Fun with dynamicobject dynamic and the settings table

What came before

In my previous post I discussed ways of making the settings table using Generics to have typed access to our properties. This required us to still pass in the name of our property as a string to a method.

User user = db.Users.First();
if (user.Setting<bool>("IsAdministrator")) {
    //yay, this user is an admin!
}

Today we’re going to take advantage of dynamic to take it one step further.

The Goal

User user = db.Users.First();
if (user.Settings.IsAdministrator) {
    //yay, this user is an admin!
}

We’re going to create a new class that inherits from DynamicObject. Doing so will allow us to utilize all the power of dynamics such as getting/setting members, calling methods, or type conversions. <a

The dynamic language runtime first checks to see if the property of our DynamicObject already exists and if it doesn’t find the property it calls TryGetMember or TrySetMember. This is what we’re going to use to return our settings property. Here is a barebones DynamicObject that uses a Dictionary<string, object> to store values.

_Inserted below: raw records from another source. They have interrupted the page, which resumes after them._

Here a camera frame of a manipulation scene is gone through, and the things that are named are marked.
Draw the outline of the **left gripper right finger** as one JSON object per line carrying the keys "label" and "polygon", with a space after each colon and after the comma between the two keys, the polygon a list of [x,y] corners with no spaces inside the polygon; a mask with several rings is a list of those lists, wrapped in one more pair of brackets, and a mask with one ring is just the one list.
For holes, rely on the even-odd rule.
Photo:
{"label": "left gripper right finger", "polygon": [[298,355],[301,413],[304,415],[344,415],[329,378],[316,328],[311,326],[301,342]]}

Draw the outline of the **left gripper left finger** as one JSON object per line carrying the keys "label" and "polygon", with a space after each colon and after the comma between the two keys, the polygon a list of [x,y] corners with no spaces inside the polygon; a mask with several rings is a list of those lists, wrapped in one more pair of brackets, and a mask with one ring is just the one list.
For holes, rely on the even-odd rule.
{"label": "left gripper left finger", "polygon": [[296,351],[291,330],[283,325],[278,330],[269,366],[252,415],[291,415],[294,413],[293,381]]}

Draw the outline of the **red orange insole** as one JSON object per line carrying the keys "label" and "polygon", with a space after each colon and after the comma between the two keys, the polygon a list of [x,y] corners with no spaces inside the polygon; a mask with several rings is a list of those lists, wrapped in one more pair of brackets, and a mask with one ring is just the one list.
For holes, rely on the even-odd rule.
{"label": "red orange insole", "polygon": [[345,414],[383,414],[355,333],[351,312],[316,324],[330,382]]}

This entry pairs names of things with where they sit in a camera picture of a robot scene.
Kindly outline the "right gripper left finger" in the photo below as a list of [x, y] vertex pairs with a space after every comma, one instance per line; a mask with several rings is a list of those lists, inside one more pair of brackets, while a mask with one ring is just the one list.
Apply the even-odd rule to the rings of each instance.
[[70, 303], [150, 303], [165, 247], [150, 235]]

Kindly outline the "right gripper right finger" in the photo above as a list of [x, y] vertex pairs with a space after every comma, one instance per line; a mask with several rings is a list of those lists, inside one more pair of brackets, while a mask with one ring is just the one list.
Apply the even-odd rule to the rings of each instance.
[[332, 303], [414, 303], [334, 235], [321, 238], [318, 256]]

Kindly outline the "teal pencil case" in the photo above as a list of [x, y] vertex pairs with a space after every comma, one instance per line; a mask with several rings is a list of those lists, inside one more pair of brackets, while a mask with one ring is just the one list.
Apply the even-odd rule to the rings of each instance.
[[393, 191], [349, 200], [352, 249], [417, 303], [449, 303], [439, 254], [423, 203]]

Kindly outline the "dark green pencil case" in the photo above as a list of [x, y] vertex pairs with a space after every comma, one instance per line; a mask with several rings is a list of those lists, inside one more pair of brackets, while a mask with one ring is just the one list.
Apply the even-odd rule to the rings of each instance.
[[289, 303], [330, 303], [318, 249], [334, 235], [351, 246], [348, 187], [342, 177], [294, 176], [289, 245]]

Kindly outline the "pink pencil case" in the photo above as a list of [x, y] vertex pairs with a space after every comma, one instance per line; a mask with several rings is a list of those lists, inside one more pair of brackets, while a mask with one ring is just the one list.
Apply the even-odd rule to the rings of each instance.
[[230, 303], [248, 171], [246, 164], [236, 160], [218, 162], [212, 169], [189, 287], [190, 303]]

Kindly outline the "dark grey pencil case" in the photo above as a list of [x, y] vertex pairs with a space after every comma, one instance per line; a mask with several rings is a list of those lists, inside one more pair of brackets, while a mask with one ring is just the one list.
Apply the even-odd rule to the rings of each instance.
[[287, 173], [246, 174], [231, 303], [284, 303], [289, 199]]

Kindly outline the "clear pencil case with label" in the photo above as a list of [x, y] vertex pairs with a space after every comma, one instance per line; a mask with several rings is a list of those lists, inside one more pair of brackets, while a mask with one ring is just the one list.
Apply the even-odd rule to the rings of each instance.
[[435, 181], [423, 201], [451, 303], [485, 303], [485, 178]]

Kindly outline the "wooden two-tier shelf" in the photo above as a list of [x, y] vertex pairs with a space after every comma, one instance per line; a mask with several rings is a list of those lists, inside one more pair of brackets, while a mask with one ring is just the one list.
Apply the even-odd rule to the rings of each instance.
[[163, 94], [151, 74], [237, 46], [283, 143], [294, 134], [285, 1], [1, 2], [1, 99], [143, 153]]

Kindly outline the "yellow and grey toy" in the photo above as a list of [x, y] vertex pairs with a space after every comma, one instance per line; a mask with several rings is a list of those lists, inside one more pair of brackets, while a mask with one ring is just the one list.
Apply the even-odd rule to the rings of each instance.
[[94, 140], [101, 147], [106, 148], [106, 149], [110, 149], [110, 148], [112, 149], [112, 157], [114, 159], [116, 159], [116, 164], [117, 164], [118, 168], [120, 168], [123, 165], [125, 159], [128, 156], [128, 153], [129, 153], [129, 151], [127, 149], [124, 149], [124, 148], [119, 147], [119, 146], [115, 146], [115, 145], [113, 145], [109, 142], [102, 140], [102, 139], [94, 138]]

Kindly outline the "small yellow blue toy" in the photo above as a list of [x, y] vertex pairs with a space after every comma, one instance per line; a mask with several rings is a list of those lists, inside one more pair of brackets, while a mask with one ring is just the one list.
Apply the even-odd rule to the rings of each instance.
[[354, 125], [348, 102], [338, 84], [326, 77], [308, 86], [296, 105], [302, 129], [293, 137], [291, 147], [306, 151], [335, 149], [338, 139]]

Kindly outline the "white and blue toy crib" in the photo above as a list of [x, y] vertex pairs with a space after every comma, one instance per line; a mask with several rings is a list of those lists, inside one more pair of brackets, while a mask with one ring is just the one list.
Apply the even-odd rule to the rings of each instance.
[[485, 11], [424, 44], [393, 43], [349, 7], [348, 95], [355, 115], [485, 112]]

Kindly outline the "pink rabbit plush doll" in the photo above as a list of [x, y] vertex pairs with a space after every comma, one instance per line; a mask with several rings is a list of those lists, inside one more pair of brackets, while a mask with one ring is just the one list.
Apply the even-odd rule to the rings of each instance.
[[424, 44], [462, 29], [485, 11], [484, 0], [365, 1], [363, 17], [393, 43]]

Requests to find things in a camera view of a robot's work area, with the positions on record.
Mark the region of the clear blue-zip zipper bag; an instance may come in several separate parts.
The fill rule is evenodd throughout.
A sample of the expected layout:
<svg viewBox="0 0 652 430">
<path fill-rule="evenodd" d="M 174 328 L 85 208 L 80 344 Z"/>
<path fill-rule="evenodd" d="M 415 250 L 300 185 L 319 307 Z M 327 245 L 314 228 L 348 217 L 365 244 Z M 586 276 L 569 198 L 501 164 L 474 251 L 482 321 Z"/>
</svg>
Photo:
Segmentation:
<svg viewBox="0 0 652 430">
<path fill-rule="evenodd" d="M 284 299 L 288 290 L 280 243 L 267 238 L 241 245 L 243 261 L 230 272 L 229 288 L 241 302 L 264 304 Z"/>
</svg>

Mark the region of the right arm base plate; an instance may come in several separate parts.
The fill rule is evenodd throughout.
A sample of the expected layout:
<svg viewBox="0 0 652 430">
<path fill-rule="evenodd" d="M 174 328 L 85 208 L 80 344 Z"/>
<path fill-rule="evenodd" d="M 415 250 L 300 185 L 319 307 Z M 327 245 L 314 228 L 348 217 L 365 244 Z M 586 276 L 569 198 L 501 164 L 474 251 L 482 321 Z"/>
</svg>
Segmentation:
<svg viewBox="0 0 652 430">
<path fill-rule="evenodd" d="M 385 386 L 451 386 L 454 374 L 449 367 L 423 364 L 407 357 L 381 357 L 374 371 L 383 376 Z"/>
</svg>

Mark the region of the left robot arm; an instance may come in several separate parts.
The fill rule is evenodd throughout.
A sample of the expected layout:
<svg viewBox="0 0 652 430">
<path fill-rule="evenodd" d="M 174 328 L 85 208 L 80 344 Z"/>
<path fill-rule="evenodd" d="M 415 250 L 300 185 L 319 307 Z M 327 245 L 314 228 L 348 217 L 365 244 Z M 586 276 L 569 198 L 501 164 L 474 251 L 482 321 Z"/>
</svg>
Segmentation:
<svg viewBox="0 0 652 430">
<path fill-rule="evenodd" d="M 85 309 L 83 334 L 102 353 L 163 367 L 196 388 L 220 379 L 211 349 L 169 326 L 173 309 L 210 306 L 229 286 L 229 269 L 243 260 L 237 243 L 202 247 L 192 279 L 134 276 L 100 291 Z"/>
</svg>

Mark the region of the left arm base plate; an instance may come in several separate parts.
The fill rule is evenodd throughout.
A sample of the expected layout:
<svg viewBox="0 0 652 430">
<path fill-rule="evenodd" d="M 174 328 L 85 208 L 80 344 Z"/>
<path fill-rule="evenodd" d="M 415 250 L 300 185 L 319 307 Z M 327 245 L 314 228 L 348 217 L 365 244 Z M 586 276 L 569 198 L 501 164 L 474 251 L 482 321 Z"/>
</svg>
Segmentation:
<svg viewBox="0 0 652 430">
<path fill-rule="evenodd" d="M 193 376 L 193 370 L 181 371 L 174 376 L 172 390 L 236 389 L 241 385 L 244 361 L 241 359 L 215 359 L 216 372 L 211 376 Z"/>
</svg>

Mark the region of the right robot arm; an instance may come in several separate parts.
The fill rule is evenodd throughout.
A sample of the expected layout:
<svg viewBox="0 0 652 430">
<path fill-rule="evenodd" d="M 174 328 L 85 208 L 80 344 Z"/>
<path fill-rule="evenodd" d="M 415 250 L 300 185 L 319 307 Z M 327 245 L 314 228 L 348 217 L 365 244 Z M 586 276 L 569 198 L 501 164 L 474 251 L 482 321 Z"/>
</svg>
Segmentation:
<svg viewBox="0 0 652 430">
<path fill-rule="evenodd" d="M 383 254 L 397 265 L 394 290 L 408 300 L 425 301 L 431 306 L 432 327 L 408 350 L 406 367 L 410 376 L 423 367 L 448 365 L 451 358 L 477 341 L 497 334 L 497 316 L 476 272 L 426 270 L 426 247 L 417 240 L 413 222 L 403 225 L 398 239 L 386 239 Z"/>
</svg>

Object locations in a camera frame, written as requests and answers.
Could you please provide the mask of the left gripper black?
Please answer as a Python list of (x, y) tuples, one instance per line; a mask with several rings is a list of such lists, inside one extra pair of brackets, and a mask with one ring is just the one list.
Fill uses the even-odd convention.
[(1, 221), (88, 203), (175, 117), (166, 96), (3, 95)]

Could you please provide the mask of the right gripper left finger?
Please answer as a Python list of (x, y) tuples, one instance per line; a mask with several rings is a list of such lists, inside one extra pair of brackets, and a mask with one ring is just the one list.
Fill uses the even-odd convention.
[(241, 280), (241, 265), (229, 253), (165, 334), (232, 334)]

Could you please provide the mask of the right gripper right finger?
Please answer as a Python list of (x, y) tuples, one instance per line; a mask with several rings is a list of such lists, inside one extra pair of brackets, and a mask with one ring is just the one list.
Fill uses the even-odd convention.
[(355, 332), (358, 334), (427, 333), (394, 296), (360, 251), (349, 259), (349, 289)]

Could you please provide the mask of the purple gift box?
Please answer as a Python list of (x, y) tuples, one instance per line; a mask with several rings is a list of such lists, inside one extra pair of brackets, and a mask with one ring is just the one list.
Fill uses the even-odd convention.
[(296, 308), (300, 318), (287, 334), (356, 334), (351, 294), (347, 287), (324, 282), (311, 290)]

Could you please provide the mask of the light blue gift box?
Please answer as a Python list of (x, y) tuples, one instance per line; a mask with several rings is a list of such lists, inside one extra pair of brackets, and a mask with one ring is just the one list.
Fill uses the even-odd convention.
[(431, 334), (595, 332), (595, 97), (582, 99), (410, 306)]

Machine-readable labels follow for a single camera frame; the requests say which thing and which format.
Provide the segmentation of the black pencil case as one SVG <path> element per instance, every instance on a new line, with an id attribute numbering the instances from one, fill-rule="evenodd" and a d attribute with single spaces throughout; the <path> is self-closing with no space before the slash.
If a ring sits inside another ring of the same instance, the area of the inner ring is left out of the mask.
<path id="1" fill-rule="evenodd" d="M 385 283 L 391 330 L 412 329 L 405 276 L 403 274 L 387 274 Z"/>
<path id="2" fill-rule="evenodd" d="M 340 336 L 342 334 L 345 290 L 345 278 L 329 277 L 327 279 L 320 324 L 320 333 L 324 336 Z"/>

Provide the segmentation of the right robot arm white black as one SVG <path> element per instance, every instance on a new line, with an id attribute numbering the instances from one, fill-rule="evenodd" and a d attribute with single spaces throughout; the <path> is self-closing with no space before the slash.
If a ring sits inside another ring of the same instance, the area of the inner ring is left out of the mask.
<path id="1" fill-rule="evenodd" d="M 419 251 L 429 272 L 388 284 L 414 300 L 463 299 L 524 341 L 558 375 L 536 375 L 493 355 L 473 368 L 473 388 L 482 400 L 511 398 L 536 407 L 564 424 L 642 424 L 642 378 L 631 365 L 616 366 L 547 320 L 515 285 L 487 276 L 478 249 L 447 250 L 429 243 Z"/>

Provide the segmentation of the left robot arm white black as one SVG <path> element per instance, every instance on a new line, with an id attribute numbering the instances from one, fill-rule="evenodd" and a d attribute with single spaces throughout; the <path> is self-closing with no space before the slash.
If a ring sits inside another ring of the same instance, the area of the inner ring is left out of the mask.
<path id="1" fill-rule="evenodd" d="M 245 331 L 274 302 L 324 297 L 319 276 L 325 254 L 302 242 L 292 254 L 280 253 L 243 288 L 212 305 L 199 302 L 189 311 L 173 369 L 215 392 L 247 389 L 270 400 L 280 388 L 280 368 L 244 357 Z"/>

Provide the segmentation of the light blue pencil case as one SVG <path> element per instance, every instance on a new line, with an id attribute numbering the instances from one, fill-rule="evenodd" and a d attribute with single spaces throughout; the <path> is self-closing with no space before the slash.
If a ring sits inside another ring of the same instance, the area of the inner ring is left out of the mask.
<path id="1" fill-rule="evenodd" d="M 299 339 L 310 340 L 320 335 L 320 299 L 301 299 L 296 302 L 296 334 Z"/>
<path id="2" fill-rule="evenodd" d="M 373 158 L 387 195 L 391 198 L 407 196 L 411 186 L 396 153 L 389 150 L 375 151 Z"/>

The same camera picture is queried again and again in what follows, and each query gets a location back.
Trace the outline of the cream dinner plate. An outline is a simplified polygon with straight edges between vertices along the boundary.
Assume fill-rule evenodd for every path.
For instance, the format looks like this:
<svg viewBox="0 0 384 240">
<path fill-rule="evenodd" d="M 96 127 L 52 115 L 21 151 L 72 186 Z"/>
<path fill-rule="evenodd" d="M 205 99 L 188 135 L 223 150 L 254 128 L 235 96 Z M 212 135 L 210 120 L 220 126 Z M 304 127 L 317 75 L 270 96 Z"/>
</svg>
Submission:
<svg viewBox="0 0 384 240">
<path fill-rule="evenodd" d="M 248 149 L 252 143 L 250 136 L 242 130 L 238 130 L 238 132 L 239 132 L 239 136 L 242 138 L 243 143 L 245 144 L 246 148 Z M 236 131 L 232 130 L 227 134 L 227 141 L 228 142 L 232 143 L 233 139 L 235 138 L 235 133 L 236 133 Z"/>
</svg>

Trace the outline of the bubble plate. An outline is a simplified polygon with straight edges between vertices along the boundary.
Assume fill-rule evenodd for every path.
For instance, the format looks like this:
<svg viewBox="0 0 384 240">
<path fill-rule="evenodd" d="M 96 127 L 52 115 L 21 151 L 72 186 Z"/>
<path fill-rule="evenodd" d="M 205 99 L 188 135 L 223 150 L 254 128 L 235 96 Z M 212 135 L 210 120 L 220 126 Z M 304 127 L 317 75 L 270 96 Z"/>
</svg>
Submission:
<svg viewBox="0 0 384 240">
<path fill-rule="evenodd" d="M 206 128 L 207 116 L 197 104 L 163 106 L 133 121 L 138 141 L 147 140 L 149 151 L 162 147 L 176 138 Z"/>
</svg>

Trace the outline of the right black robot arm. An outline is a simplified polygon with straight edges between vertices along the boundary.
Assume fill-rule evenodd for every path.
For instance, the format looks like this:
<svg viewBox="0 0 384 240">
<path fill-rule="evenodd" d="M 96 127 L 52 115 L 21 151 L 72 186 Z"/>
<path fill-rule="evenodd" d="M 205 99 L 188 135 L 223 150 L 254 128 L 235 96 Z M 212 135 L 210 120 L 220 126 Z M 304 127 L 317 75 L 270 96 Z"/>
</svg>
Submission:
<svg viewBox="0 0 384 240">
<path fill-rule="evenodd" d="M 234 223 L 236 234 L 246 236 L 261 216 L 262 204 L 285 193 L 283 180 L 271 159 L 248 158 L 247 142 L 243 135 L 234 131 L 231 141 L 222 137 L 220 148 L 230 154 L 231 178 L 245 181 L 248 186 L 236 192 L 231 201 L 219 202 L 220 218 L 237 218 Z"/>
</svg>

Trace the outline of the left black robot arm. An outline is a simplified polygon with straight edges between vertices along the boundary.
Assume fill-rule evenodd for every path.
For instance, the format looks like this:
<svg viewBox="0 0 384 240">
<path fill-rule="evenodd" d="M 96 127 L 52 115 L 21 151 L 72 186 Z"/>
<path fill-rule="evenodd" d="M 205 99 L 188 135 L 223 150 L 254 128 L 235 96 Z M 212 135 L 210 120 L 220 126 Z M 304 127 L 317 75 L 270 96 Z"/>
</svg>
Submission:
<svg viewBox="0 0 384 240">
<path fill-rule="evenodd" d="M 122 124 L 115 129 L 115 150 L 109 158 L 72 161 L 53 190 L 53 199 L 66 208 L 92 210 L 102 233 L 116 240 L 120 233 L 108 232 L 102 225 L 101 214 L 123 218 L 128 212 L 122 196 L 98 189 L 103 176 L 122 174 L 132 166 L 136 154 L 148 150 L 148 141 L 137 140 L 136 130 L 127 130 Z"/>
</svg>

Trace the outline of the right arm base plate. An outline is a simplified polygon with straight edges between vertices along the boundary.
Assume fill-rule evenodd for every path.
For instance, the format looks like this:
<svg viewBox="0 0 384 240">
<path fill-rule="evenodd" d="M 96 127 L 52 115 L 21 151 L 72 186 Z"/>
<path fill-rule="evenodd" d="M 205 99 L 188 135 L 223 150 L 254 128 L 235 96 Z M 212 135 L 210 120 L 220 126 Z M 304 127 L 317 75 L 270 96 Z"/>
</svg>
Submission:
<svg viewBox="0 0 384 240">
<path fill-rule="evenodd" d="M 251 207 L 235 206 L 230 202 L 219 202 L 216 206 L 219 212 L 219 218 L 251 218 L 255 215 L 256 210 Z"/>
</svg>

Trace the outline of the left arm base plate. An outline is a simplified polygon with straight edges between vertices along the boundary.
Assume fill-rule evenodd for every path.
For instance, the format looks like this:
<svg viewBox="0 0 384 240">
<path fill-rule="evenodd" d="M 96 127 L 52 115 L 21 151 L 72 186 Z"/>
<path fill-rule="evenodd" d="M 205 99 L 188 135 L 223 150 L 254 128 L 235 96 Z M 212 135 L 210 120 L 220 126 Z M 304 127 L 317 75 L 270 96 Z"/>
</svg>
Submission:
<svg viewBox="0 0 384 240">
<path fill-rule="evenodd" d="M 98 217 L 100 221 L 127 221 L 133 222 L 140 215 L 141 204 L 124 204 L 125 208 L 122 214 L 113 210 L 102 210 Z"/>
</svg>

//These are essentially the same
//user.Settings["IsAdministrator"]
//user.Settings.IsAdministrator

class SettingsDynamicObject : DynamicObject {
    //used for caching
    Dictionary<string, object> _dictionary;

    public SettingsDynamicObject(User user) {
        _dictionary = new Dictionary<string, object>();
    }

    public override bool TrySetMember(SetMemberBinder binder, object value) {
        _dictionary[binder.Name] = value;
        return true;
    }

    public override bool TryGetMember(GetMemberBinder binder, out object result) {
        if ( _dictionary.TryGetValue(binder.Name, out result)) {
            return true;
        }
    }
}

Adding our new database overrides

We’re now going to modify our overrides to pull values from the database if they don’t already exist in the _dictionary object and add our code to save the new values.

public override bool TrySetMember(SetMemberBinder binder, object value) {
    SetDatabaseValue(binder.Name, value);
    _dictionary[binder.Name] = value;
    return true;
}

public override bool TryGetMember(GetMemberBinder binder, out object result) {
    //check to see if the property already exists
    if ( _dictionary.ContainsKey(binder.Name) && _dictionary.TryGetValue(binder.Name, out result)) {
        return true;
    } else {
        var setting = this.user
            .UserSettings
            .SingleOrDefault(s => s.Name == binder.Name);
        if (setting == null) {
            result = null;
        } else {    
            result = new BinaryFormatter()
                    .Deserialize(new System.IO.MemoryStream(setting.Value));
            _dictionary[binder.Name] = result;
        }

        return true;
    }
}

private void SetDatabaseValue(string name, object value) {
    var setting = this.user.UserSettings.SingleOrDefault(s => s.Name == name);
    System.IO.MemoryStream ms = new System.IO.MemoryStream();
    new BinaryFormatter().Serialize(ms, value);

    if (setting == null) {
        setting = new UserSetting() { 
                          Name = name,
                          Type = value.GetType().ToString(),
        setting.Value = ms.ToArray();
        this.user.UserSettings.Add(setting);
    } else {
        if (value != null && setting.Type != value.GetType().FullName)
            throw new InvalidCastException(
                string.Format("Unable to cast: {0} to {1}",
                        value.GetType().FullName, setting.Type));
        setting.Value = ms.ToArray();
    }
}

Modifying our existing user object

Now we have a new DynamicObject class that we can use to populate our settings but we’ll need to modify our existing User class to utilize the new Settings. One of the downsides is that we’ll have two exposed properties instead of one but I think it’s negligable.

public class User {
    public Int32 UserID { get; set; }
    public string LoginID { get; set; }
    public string Name { get; set; }
    public string Page { get; set; }
    public string Password { get; set; }

    public virtual ICollection<UserSetting> UserSettings { get; set; }

    public virtual dynamic Settings { get; set; }

    public User() {
        //We need to initialize the Settings to our new DynamicObject
        Settings = new SettingsDynamicObject(this);
    }
}

And there you have it. We now have a dynamic enabled settings property that makes our code slightly easier to read. I hope this helps you on your way to understanding c# 4.0’s new dynamic namespace.